-->

Jumat, 02 Maret 2018

Satu Jalur itu Simbol Pengingkaran Terhadap Demokrasi ,, Di Tentang Kader PDI P ,,

Satu Jalur itu Simbol Pengingkaran Terhadap Demokrasi ,, Di Tentang Kader PDI P ,,

DENPASAR,Balikini.Net - Anggota DPRD Bali dari Fraksi PDIP asal Kuta Selatan Wayan Disel Astawa secara tegas mengeritik cara-cara PDIP di Bali untuk merebut kekuasaan dengan menghalalkan segala cara dan membodohi rakyat. Ia mengakui jika PDIP itu kuat dan tampil sebagai partai pemenang pemilu di Bali. Namun cara PDIP merebut kekuasaan kali ini sangat tidak elegan, tidak edukatif dan cenderung membodohi rakyat. "Kalau PDIP itu kuat tentu saja kuat. Tetapi sekarang setiap tahun daya pikir masyarakat terus berubah, berpendidikan, masyarakat semakin pintar. Sekarang hajatan gubernur di Bali ini bukan memilih partai tetap memilih figur. Merekan memilih seorang pemimpin Bali yang bisa mengayomi rakyat Bali. Bukan seorang pemimpin yang membodohi rakyat Bali dengan memberikan secara instan-instan itu. Instan yang dimaksud adalah gelontoran uang, sumbangan ke banjar dan sebagainya. Sama saja kalau kita mengkonsumsi makanan. Kalau makanan itu diberi pupuk kimia maka akan ada penyakit. Semestinya harus cari yang organik yang menyehatkan tubuh," ujarnya di Denpasar, Jumat (2/3-2018).

Menurutnya, sebagai partai pemenang di Bali, ia berharap PDIP perlu menempatkan antara Pilgub dan Pileg pada tempatnya, pada porsinya. Seharunya PDIP tidak mencampuradukan antara Pilgub dan Pileg. "Harapan saya penempatan antara Pilgub dan Pileg itu berbeda. Dan PDIP tidak bisa membedakan itun," ujarnya. Pilgub itu koalisi banyak partai karena UU mengamanatkan apabila tidak mencapai 20 persen maka partai harus berkoalisi. Sementara kalau Pileg itu rakyat memilih partai politik. Kalau dalam Pilgub harus berkoalisi maka disana adalah rakyatlah yang memilih gubernurnya. Penentu adalah rakyat bukan partai. "Walaupun PDIP menang di Bali namun PDIP tidak bisa mendikte orang untuk satu jalur dalam demokrasi. Itu namanya pengingkaran terhadap demokrasi bila kita mendikte orang untuk satu jalur. Hak memilih dan dipilih tidak boleh dipasung. Biarkan rakyat memilih pemimpinnya sendiri. Rakyat tidak boleh diarahkan. Katanya kita revolusi mental, reformasi. Apakah kita harus kembali melihat kekurangan ke belakang di Orde Lama, Orde Baru, bagaimana kekurangan kita di masa lalu. Tentu saja tidak. Kita harus bergerak ke arah yang lebih baik," ujarnya.

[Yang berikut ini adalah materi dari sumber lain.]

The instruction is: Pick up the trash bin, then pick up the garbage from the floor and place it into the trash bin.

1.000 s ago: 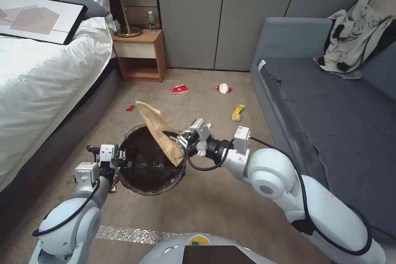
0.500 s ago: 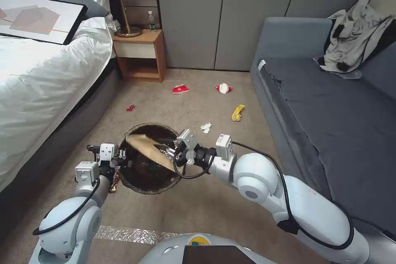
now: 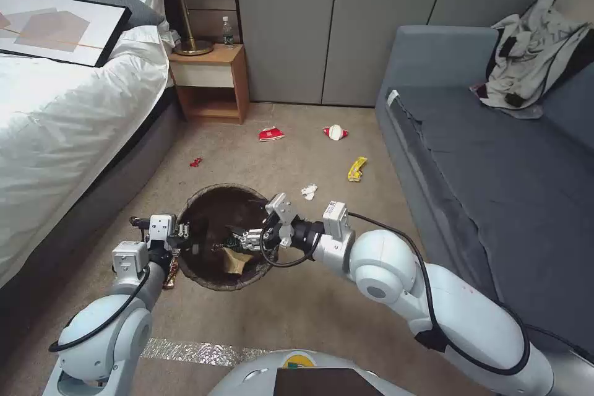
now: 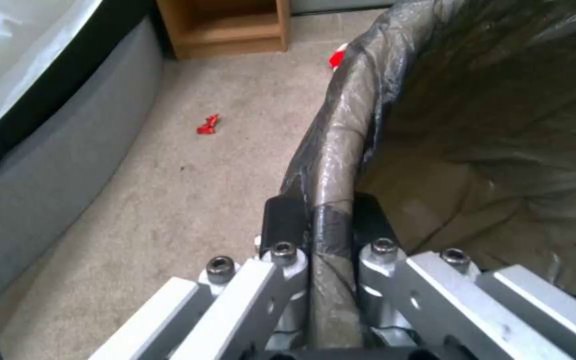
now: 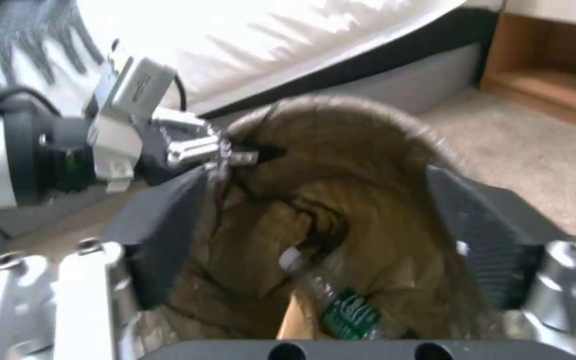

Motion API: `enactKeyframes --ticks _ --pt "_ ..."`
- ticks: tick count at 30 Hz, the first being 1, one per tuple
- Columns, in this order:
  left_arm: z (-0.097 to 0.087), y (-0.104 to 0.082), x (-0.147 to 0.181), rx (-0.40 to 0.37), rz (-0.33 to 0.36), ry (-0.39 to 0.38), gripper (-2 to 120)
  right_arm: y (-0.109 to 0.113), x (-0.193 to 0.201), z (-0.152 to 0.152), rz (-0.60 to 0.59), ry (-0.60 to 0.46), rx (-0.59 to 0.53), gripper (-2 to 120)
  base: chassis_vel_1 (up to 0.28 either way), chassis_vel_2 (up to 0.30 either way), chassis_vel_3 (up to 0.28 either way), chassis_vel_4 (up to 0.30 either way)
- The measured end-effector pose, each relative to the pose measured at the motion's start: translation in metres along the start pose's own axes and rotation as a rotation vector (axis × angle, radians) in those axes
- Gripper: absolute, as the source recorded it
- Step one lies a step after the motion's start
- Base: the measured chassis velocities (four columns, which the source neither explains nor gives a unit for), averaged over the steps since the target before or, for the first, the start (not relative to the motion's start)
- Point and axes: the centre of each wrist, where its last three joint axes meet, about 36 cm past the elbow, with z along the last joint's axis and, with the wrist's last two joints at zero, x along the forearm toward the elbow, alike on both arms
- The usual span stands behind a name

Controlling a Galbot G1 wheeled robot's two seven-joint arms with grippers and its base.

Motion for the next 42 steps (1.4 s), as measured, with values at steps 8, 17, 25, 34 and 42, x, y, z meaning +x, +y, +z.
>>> enactKeyframes --ticks 8,17,25,34,42 --pt "0.001 0.000 0.000 0.004 -0.005 0.000 3 -0.015 0.034 -0.020 0.093 -0.163 0.002 100 0.000 0.000 0.000 0.000" --pt "0.001 0.002 -0.001 0.006 -0.009 -0.001 3 -0.019 0.059 0.002 0.298 -0.248 0.008 100 0.000 0.000 0.000 0.000" --pt "0.001 0.003 -0.001 0.008 -0.013 -0.003 3 -0.023 0.082 0.035 0.506 -0.261 0.044 100 0.000 0.000 0.000 0.000" --pt "0.001 0.006 0.000 0.013 -0.016 -0.003 3 -0.028 0.100 0.074 0.782 -0.280 0.045 100 0.000 0.000 0.000 0.000" --pt "0.001 0.007 0.001 0.009 -0.023 -0.008 3 -0.010 0.113 0.112 0.942 -0.269 0.041 100 0.000 0.000 0.000 0.000"
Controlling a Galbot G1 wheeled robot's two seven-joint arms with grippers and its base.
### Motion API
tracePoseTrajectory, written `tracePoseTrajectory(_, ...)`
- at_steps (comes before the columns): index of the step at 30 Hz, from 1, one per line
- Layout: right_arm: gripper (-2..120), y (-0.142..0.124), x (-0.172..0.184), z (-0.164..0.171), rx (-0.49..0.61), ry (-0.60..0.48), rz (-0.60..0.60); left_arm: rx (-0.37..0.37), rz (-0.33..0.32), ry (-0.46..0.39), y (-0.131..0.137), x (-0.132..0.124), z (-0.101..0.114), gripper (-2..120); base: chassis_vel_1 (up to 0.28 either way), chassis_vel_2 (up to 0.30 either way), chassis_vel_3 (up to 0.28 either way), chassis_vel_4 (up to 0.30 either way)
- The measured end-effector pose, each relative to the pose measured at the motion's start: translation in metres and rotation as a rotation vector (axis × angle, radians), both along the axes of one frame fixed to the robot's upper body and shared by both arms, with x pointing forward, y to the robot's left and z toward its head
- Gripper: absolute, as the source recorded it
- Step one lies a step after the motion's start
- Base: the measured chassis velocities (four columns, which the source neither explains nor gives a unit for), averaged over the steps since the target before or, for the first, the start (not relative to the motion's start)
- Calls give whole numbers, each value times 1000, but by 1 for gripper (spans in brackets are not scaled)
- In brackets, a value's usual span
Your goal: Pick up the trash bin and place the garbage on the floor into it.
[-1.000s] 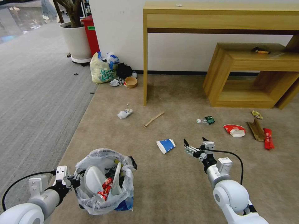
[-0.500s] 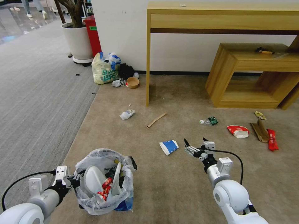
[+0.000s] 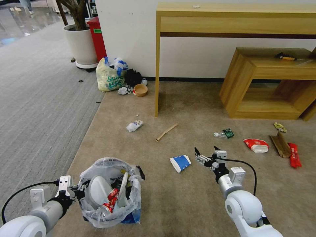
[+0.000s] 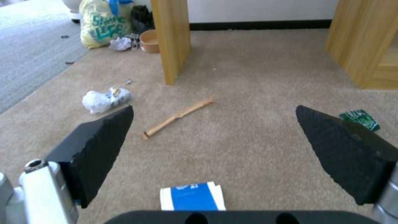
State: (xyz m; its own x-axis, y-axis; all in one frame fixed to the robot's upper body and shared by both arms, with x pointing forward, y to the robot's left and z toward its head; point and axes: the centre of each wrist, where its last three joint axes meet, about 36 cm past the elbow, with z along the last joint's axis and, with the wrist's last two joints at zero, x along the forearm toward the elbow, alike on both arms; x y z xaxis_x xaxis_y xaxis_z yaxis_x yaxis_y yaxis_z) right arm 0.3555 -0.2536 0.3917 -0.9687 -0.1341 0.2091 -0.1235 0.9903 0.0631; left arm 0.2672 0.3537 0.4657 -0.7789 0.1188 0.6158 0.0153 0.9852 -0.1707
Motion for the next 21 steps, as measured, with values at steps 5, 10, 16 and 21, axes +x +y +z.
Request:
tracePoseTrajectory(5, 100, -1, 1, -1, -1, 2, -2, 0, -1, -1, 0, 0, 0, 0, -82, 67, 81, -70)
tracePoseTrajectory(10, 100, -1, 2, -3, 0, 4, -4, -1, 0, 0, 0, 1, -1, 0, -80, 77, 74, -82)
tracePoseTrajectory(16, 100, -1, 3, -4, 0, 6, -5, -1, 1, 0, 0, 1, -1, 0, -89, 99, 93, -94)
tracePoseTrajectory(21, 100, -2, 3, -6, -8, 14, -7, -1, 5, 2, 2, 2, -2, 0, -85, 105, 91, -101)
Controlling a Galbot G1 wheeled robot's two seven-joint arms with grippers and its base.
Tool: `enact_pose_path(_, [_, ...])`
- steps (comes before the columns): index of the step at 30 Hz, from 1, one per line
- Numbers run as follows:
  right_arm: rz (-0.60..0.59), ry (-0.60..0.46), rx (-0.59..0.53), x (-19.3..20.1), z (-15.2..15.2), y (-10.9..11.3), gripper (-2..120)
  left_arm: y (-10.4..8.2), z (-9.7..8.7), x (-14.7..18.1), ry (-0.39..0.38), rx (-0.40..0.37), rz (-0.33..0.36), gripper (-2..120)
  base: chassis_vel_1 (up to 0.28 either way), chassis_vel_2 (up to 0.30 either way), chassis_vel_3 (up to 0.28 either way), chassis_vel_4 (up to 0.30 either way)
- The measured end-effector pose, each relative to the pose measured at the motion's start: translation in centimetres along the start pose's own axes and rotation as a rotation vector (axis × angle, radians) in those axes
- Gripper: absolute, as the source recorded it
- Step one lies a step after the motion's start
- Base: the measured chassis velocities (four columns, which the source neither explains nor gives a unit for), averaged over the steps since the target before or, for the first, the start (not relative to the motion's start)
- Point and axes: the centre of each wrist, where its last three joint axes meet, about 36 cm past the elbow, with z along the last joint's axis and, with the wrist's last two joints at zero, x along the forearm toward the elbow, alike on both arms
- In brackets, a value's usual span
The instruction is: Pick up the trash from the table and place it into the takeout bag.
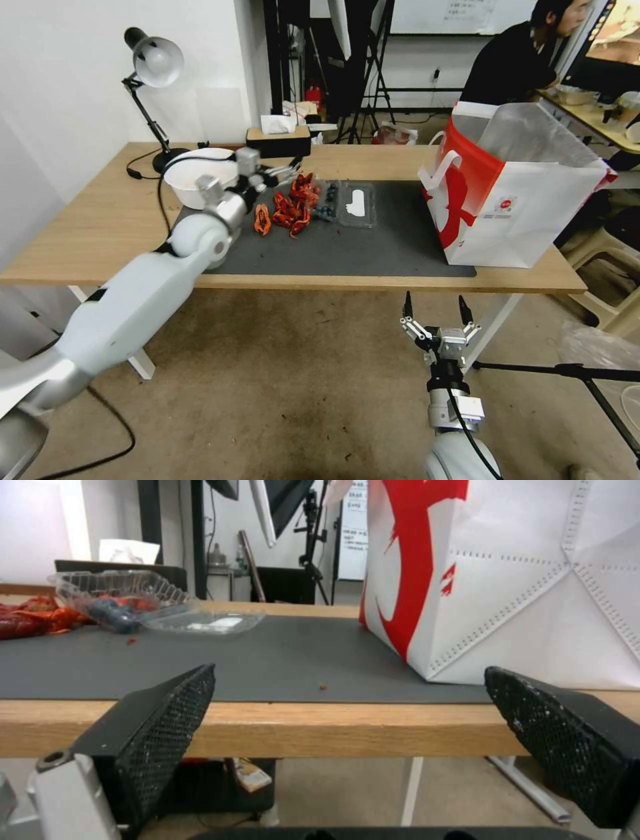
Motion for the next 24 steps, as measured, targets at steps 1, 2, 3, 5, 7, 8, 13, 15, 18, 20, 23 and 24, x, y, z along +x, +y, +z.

Berangkat dari kondisi itu, Disel menegaskan, jika di Kuta Selatan pihaknya tetap memberikan pencerahan agar masyarakat di Kuta Selatan dan Bali agar tidak mudah terintimidasi, tidak mudah diarahkan, apalagi diiming-imingi dengan sumbangan dan bantuan. Di Kuta Selatan rata-rata masyarakatnya sudah cerdas, pendidikan sudah lebih tinggi. Pendidikan mereka minimal SMA hingga sarjana. Mereka sudah paham. "Ini harus mulai pelan-pelan diarahkan agar masyarakat itu bisa berdaulat di bidang politik. Harus dimulai dari masyarakat kecil. Kalau orang sudah berdaulat secara politik, baru kita bisa berdikari secara ekonomi. Kalau hanya bersumber dari hibah, hibah, hibah dalam pembangunan masyarakat, tentu kita tidak mandiri, hidup terus bergantung pada bantuan hibah, Bansos dan sebagainya," ujarnya.


Kalau hidup hanya tergantung, maka masyarakat yang saat ini menghadapi MEA, masyarakat akan kalah. Berbudaya itu asasnya adalah gotong royong. "Sekarang harus konsep harus pilih A, pilih B, maka demokrasi akan terus kerdil, terus berada di bawah, tidak maju-maju negeri ini. Masyaraktnya terus tergantung," ujarnya.(ks/r4*)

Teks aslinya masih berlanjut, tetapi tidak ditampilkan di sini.